Crucial evidence in the investigation of the Yarnell Hill Fire tragedy was not provided to official investigators.
- Eric Marsh’s cell phone and Christopher MacKenzie’s camera, found with their bodies, never made it to the evidence list.
- The items ended up with family members instead of contributing to the investigation.
- Investigation reports omitted these crucial pieces of evidence, creating more questions than answers.
On June 30, 2013, 19 firefighters known as the Granite Mountain Hotshots lost their lives while battling the Yarnell Hill Fire in Arizona. The tragic incident left a wave of sorrow and numerous questions about the circumstances leading to their deaths. Now, almost a decade later, some crucial pieces of evidence that could have potentially answered these questions remain shrouded in mystery.
The Crucial Evidence Overlooked
Eric Marsh, the superintendent of Granite Mountain, and Christopher MacKenzie, a member of the hotshot team, were among the firefighters who lost their lives in the blaze. Both men’s bodies were found with potentially critical pieces of evidence – Marsh’s cell phone and MacKenzie’s camera – which never ended up in the hands of the investigators.
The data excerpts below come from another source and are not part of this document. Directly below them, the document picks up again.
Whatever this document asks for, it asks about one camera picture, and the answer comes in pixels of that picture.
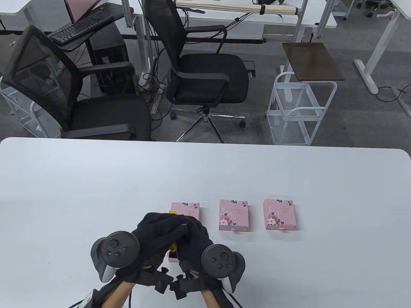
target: forearm
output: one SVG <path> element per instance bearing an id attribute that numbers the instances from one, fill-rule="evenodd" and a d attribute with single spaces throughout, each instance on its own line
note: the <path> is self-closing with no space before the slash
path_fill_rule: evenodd
<path id="1" fill-rule="evenodd" d="M 210 290 L 201 291 L 201 295 L 204 298 L 207 308 L 221 308 L 215 299 L 214 294 Z"/>
<path id="2" fill-rule="evenodd" d="M 123 281 L 107 298 L 102 308 L 122 308 L 135 283 Z"/>

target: pink box
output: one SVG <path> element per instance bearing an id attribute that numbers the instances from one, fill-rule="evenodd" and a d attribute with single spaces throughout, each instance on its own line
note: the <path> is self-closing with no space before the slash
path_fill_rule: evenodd
<path id="1" fill-rule="evenodd" d="M 173 202 L 170 212 L 178 215 L 192 216 L 200 220 L 200 203 Z M 169 251 L 167 257 L 169 262 L 178 262 L 176 252 Z"/>
<path id="2" fill-rule="evenodd" d="M 248 202 L 220 200 L 218 230 L 248 231 Z"/>
<path id="3" fill-rule="evenodd" d="M 178 215 L 192 216 L 200 220 L 200 203 L 173 202 L 171 211 Z"/>
<path id="4" fill-rule="evenodd" d="M 263 208 L 264 224 L 267 230 L 295 230 L 297 227 L 291 200 L 265 199 Z"/>

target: controller button
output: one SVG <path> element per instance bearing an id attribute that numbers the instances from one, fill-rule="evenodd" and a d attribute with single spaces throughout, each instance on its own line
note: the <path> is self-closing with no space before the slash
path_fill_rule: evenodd
<path id="1" fill-rule="evenodd" d="M 113 247 L 113 248 L 116 248 L 118 246 L 118 240 L 112 239 L 110 241 L 110 246 Z"/>

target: monitor
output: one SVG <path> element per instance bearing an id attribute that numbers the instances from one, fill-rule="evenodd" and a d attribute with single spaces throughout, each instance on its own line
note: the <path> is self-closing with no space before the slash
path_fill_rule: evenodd
<path id="1" fill-rule="evenodd" d="M 93 9 L 100 0 L 64 0 L 72 23 L 78 21 L 89 10 Z"/>

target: floral pattern
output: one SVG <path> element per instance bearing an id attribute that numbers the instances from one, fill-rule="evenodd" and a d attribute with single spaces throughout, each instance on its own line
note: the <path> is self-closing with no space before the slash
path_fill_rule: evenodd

The significance of these items cannot be overstated. Marsh’s cell phone, for instance, might have shed light on the communications that took place in the moments leading up to the team moving from a safe zone into a perilous canyon. MacKenzie’s camera, which was still operational, contained video clips that suggested a disagreement over tactics just before the crew left the safety of a burned-over area.
The Role of the Maricopa County Medical Examiner’s Office
The Maricopa County Medical Examiner’s Office was responsible for conducting autopsies on all 19 hotshots. This process involved various officials, including representatives from the Yavapai County Sheriff’s Office (YCSO) and the Arizona Forestry Division. The Examiner’s Office handled both Marsh’s phone and MacKenzie’s camera, but these items did not make it to the evidence list, and subsequently ended up with the men’s families.
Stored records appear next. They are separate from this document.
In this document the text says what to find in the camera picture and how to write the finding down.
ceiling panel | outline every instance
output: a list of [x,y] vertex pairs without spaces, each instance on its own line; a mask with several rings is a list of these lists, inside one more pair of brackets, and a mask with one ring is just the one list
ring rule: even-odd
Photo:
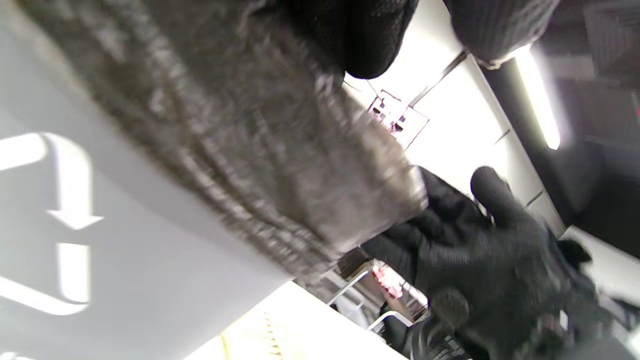
[[420,100],[429,123],[406,150],[407,158],[464,193],[473,171],[488,162],[509,124],[474,59],[465,60]]

pink object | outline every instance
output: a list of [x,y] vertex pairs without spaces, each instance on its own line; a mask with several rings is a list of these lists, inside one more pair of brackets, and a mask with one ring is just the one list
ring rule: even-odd
[[374,265],[373,276],[375,276],[378,284],[387,289],[389,294],[395,299],[402,297],[402,283],[404,280],[388,265]]

gloved hand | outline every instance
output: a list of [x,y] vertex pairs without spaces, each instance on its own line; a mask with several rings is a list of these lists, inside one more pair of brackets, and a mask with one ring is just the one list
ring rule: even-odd
[[[418,0],[282,1],[344,70],[362,79],[376,78],[391,66],[418,6]],[[558,3],[445,0],[463,47],[488,67],[542,35]]]
[[[362,248],[422,291],[463,343],[492,360],[528,359],[607,331],[612,317],[593,283],[493,169],[480,168],[471,180],[493,221],[437,176],[424,169],[422,176],[429,206]],[[576,254],[574,264],[584,260]]]

ceiling light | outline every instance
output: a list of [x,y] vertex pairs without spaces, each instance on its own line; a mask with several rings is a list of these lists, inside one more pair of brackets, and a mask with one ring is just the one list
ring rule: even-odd
[[554,113],[551,110],[551,103],[549,102],[545,85],[542,82],[542,76],[540,76],[540,70],[529,51],[530,48],[531,46],[528,45],[515,53],[516,63],[518,64],[524,87],[529,94],[529,100],[538,119],[538,124],[547,141],[547,146],[557,150],[560,146],[560,132],[558,131]]

white arrow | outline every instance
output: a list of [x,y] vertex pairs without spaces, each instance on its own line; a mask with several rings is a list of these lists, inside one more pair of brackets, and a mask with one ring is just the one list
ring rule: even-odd
[[0,140],[0,171],[42,160],[47,147],[38,134],[14,136]]
[[[75,230],[89,226],[101,217],[92,215],[91,163],[74,142],[54,134],[44,134],[56,149],[58,165],[58,201],[60,210],[52,215]],[[38,134],[26,134],[0,140],[0,171],[42,160],[47,147]],[[89,247],[70,243],[57,244],[60,292],[69,303],[28,286],[0,277],[0,297],[52,315],[71,315],[89,306]],[[0,355],[0,360],[29,360],[14,353]]]
[[84,304],[72,304],[0,277],[0,297],[52,315],[71,315],[89,306],[89,247],[58,244],[58,281],[62,294]]
[[58,166],[58,210],[48,213],[73,230],[84,229],[102,217],[93,216],[91,160],[71,140],[50,133],[43,134],[56,152]]
The Yavapai County Sheriff’s Office’s Involvement
The YCSO was entrusted with the task of collecting evidence from the Medical Examiner’s Office and handing it over to the Serious Accident Investigation Team (SAIT). This team, contracted by the Arizona Forestry Division, was supposed to lead the official inquiry into the disaster. However, neither Marsh’s phone nor MacKenzie’s camera are mentioned in the YCSO’s records of evidence received from the Medical Examiner’s Office. This omission raises questions about the thoroughness and integrity of the official investigation.
The Autopsy Reports
The absence of Marsh’s phone and MacKenzie’s camera in the official evidence is made more apparent by the autopsy reports. Autopsy records state that Marsh’s phone and MacKenzie’s functional camera were present with their bodies when they arrived at the Medical Examiner’s Office. However, these items were never listed as evidence.
The Release of the Autopsy Reports
The families of the fallen firefighters had to wait a long time for the release of the autopsy reports. The public’s right to access these documents was initially blocked by arguments about the privacy of the firefighters’ families. The reports were only released after all the lawsuits filed by the hotshots’ families against the state Forestry Division and Yavapai County had been settled.
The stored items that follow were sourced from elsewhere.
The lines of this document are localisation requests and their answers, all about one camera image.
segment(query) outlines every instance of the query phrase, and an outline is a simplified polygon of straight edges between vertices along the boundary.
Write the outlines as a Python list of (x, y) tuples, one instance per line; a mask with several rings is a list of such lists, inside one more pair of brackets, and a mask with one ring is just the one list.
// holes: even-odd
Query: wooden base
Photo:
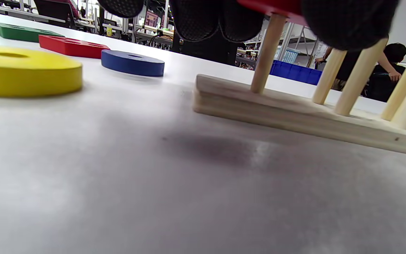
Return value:
[(394, 128), (380, 116), (353, 110), (350, 117), (333, 112), (333, 106), (311, 99), (264, 90), (259, 95), (250, 86), (199, 74), (194, 111), (293, 132), (406, 153), (406, 130)]

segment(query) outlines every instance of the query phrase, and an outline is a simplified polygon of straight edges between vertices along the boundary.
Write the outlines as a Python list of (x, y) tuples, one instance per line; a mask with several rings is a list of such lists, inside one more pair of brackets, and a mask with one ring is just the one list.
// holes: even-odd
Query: yellow disc
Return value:
[(82, 88), (82, 65), (63, 55), (0, 47), (0, 97), (62, 95)]

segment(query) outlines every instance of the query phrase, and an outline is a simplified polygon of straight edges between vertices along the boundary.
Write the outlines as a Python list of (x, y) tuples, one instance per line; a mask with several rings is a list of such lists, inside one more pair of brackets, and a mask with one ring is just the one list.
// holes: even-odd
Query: red block
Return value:
[(300, 8), (300, 0), (237, 0), (237, 2), (268, 16), (276, 13), (288, 17), (289, 22), (306, 25)]
[(41, 48), (81, 58), (101, 59), (101, 50), (110, 49), (106, 45), (58, 36), (39, 35), (38, 41)]

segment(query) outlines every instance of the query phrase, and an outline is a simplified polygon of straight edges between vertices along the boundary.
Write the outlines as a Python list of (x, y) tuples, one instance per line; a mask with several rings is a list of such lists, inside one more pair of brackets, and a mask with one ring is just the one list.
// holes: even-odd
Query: black chair
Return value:
[(58, 27), (77, 29), (73, 19), (73, 12), (68, 3), (53, 2), (48, 0), (34, 0), (34, 2), (40, 15), (65, 21), (65, 23), (63, 23), (49, 20), (48, 24)]
[(369, 77), (369, 82), (362, 95), (373, 100), (387, 102), (396, 85), (396, 82), (391, 81), (388, 73), (374, 73)]

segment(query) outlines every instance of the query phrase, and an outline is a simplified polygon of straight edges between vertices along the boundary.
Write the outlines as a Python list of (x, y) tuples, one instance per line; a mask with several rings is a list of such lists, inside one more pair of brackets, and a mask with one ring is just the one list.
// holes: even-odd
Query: office chair
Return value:
[(49, 20), (48, 24), (58, 27), (77, 29), (76, 23), (73, 19), (71, 7), (68, 3), (53, 2), (48, 0), (34, 0), (34, 2), (40, 15), (65, 21), (65, 23), (63, 23)]
Concerns Raised by Former Medical Examiners
Philip Keen, the former Medical Examiner of Maricopa County, voiced his concerns about the lack of standard protocol in the handling of these potential pieces of evidence. Keen, who served the county for over 22 years before retiring, stated that personal effects found with bodies should either be handed over to the investigating authority or returned to the families, but in both cases, the items should be properly logged and tracked. He further added that any item with potential evidentiary value should be thoroughly examined before being returned to the families.
State Forestry Division’s Response
The State Forestry Division defended the investigation process, stating that the Serious Accident Investigation Team had access to all necessary information to conduct a comprehensive investigation. They argued that the purpose of the investigation was not to place blame but to learn and improve safety measures. However, this statement did little to quell the questions and concerns raised by the families of the fallen hotshots and the public at large.
The Lingering Questions
The mystery surrounding the overlooked evidence adds a layer of complexity to an already tragic incident. The unanswered questions continue to fuel speculation and concern:
- What were the last communications on Marsh’s cell phone?
- What additional footage or images might have been on MacKenzie’s camera?
- Would this information have changed the official narrative of the Yarnell Hill Fire incident?
While we may never know all the details surrounding the Yarnell Hill Fire tragedy, the handling of the evidence — Marsh’s cell phone and MacKenzie’s camera — highlights potential gaps in the official investigation. The families of the fallen hotshots, the firefighting community, and the public deserve a comprehensive, transparent investigation to bring closure to this tragic event. As we remember the 19 brave men who lost their lives, we must strive to learn from this incident to ensure such a tragedy is not repeated.